## Exercise details
In the entries that follow, find the line containing "base of the" and the line containing "Coarse 3-D masks.", then copy exactly everything from the first through the second except the pictures.

_ _ _

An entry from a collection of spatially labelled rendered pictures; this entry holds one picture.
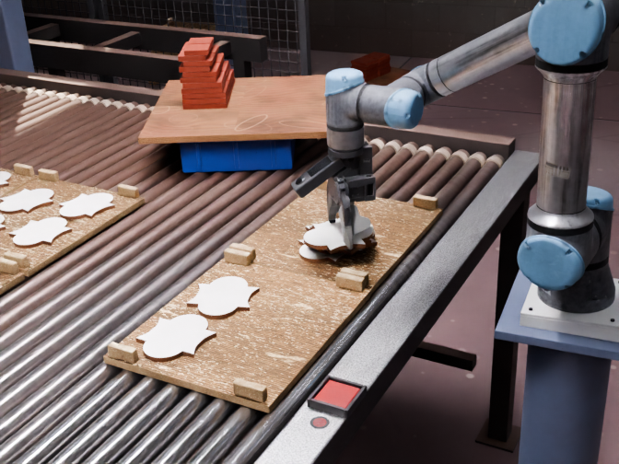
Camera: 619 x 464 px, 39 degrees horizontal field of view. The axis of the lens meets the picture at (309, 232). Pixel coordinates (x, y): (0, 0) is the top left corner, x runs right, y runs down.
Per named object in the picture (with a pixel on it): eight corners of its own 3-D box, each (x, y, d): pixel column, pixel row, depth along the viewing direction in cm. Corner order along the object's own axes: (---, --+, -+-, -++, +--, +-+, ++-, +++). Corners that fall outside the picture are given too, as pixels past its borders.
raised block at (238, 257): (251, 263, 190) (251, 251, 189) (247, 267, 189) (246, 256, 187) (227, 258, 193) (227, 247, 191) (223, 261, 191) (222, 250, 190)
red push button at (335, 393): (360, 394, 151) (360, 388, 151) (345, 414, 146) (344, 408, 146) (329, 386, 154) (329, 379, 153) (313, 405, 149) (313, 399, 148)
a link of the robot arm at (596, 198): (617, 243, 177) (623, 180, 171) (598, 272, 167) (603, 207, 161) (557, 233, 183) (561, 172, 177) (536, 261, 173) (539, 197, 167)
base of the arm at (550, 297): (622, 284, 182) (625, 240, 178) (605, 319, 170) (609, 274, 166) (548, 271, 189) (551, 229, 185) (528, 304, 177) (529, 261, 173)
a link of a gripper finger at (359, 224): (376, 245, 181) (368, 201, 181) (348, 249, 180) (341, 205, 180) (371, 245, 184) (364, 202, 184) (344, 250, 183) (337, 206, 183)
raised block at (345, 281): (366, 288, 178) (366, 276, 177) (362, 293, 177) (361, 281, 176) (339, 283, 181) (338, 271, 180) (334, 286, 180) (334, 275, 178)
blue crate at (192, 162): (297, 130, 266) (297, 98, 261) (295, 170, 238) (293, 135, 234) (195, 133, 267) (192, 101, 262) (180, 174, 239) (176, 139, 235)
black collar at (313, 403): (367, 393, 151) (367, 385, 151) (347, 419, 146) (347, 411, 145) (327, 382, 155) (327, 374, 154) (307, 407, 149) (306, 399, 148)
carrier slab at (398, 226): (442, 214, 211) (443, 208, 210) (370, 295, 179) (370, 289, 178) (313, 191, 226) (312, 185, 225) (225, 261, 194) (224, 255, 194)
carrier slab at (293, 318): (371, 296, 179) (370, 289, 178) (269, 414, 147) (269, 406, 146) (225, 262, 194) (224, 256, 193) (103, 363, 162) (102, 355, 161)
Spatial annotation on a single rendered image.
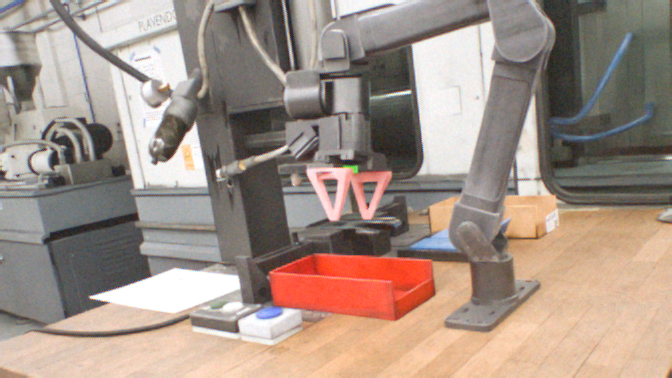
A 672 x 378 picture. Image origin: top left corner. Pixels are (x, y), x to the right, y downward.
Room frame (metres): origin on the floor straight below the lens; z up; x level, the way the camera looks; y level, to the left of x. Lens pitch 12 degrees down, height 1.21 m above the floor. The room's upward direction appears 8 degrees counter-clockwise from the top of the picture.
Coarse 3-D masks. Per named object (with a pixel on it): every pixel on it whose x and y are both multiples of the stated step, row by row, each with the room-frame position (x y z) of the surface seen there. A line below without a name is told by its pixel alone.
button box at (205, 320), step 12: (192, 312) 0.91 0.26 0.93; (204, 312) 0.90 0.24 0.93; (216, 312) 0.89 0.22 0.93; (228, 312) 0.88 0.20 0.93; (240, 312) 0.87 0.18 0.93; (252, 312) 0.87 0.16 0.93; (156, 324) 0.94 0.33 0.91; (168, 324) 0.94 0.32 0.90; (192, 324) 0.91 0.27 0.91; (204, 324) 0.89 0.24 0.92; (216, 324) 0.87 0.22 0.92; (228, 324) 0.85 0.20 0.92; (228, 336) 0.86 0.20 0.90; (240, 336) 0.85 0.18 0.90
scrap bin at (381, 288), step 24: (288, 264) 1.02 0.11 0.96; (312, 264) 1.06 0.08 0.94; (336, 264) 1.04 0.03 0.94; (360, 264) 1.00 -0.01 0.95; (384, 264) 0.97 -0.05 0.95; (408, 264) 0.94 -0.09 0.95; (288, 288) 0.96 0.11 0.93; (312, 288) 0.92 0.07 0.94; (336, 288) 0.89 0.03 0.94; (360, 288) 0.86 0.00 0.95; (384, 288) 0.83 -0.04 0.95; (408, 288) 0.95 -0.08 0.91; (432, 288) 0.91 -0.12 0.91; (336, 312) 0.90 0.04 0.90; (360, 312) 0.87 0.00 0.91; (384, 312) 0.84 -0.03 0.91
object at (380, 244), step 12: (300, 240) 1.15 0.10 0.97; (312, 240) 1.13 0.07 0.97; (324, 240) 1.11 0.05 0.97; (336, 240) 1.11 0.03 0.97; (348, 240) 1.14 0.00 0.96; (360, 240) 1.23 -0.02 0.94; (372, 240) 1.21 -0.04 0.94; (384, 240) 1.24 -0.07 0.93; (324, 252) 1.11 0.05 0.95; (336, 252) 1.11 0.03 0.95; (348, 252) 1.14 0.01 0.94; (360, 252) 1.23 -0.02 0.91; (372, 252) 1.21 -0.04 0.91; (384, 252) 1.23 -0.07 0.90
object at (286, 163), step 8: (248, 136) 1.29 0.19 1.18; (256, 136) 1.28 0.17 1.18; (264, 136) 1.26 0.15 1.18; (272, 136) 1.25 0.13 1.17; (280, 136) 1.24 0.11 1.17; (248, 144) 1.30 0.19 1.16; (256, 144) 1.28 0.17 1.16; (264, 144) 1.27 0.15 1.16; (272, 144) 1.25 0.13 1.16; (280, 144) 1.24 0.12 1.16; (280, 160) 1.15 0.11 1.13; (288, 160) 1.14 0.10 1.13; (312, 160) 1.10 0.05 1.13; (280, 168) 1.15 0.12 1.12; (288, 168) 1.14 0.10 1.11; (296, 168) 1.13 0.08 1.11; (304, 168) 1.12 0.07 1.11; (296, 176) 1.16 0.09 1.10; (296, 184) 1.16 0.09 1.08
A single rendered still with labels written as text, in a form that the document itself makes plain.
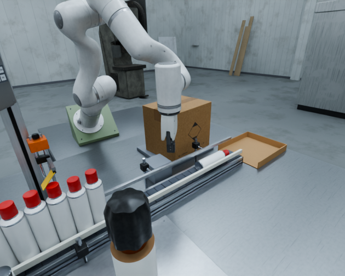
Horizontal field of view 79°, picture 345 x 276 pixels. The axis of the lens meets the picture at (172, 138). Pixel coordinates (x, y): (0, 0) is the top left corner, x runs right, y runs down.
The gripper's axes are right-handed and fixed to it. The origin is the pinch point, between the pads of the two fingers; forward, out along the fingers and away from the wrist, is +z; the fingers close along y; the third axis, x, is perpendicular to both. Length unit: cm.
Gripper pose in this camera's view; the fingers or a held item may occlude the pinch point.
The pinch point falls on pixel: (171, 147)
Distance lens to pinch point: 81.9
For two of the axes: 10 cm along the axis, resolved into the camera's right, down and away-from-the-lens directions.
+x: 9.9, 0.4, -1.4
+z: 0.3, 8.7, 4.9
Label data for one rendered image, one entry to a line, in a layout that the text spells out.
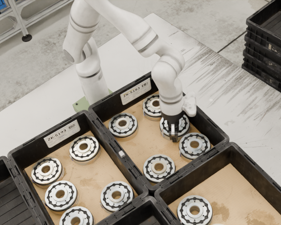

_ _ _

## Your solution
base of the arm at (550, 297): (622, 284, 182) (625, 240, 178) (605, 319, 170) (609, 274, 166) (548, 271, 189) (551, 229, 185) (528, 304, 177) (529, 261, 173)
a link of a gripper finger at (359, 224): (376, 245, 181) (368, 201, 181) (348, 249, 180) (341, 205, 180) (371, 245, 184) (364, 202, 184) (344, 250, 183) (337, 206, 183)
raised block at (345, 281): (366, 288, 178) (366, 276, 177) (362, 293, 177) (361, 281, 176) (339, 283, 181) (338, 271, 180) (334, 286, 180) (334, 275, 178)
blue crate at (192, 162): (297, 130, 266) (297, 98, 261) (295, 170, 238) (293, 135, 234) (195, 133, 267) (192, 101, 262) (180, 174, 239) (176, 139, 235)
black collar at (313, 403): (367, 393, 151) (367, 385, 151) (347, 419, 146) (347, 411, 145) (327, 382, 155) (327, 374, 154) (307, 407, 149) (306, 399, 148)
carrier slab at (398, 226): (442, 214, 211) (443, 208, 210) (370, 295, 179) (370, 289, 178) (313, 191, 226) (312, 185, 225) (225, 261, 194) (224, 255, 194)
carrier slab at (293, 318): (371, 296, 179) (370, 289, 178) (269, 414, 147) (269, 406, 146) (225, 262, 194) (224, 256, 193) (103, 363, 162) (102, 355, 161)
Spatial annotation on a single rendered image.
A 672 x 378 picture. Image origin: top left corner. Pixels are (x, y), x to the right, y downward.
Room frame (metres): origin on the floor straight below the lens; z up; x level, the way the camera looks; y level, to the left of x. Lens pitch 12 degrees down, height 1.21 m above the floor. The room's upward direction appears 8 degrees counter-clockwise from the top of the picture.
Coarse 3-D masks. Per named object (with a pixel on it): every pixel on it whose x and y are both multiples of the stated step, row by row, each with the room-frame position (x y z) of the surface seen there. A line below without a name is told by its pixel alone.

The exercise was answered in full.